Trzydniowa konferencja, w której – oprócz przywódców wymienionych państw – brał udział również prezydent Wenezueli, zakończyła się w sobotę. Rosja i Arabia Saudyjska dążą do stworzenia nowych metod poszukiwania kopalin. Chcą również opracować innowacyjne technologie łupkowania.
Wesprzyj nas już teraz!
„Należy się temu przyglądać, bo Arabia Saudyjska, Rosja i Wenezuela to potężni dostawcy ropy naftowej na rynki światowe. Z drugiej strony, równie poważnym dostawcą są Stany Zjednoczone” – komentuje na łamach portalu Radia Wnet Maria Przełomiec, rosjoznawca, redaktor telewizyjnego programu „Studio Wschód”.

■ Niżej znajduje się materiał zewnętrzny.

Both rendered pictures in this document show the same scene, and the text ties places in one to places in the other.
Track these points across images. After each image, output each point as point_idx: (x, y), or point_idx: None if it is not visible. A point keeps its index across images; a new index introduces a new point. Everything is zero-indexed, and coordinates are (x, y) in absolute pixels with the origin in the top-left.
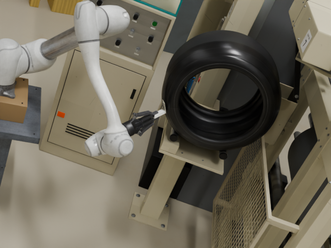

Moskiewskie rozmowy nie dotyczyły tylko energetyki. Rijad i Moskwa wstępnie porozumiały się także co do kwestii sprzedaży przez Rosję systemów rakietowych S-400 Triumf czwartej generacji typu ziemia-powietrze, a także karabinów typu kałasznikow. Szykowany kontrakt ma wartość 3 miliardy dolarów.
„Nie jest to informacja przyjemna dla Stanów Zjednoczonych, które były głównym dostawcą broni do Arabii Saudyjskiej. Przypomnijmy, że zakupu tychże systemów rakietowych S-400 Triumf dokonała również Turcja, która jest członkiem NATO” – pisze Maria Przełomiec.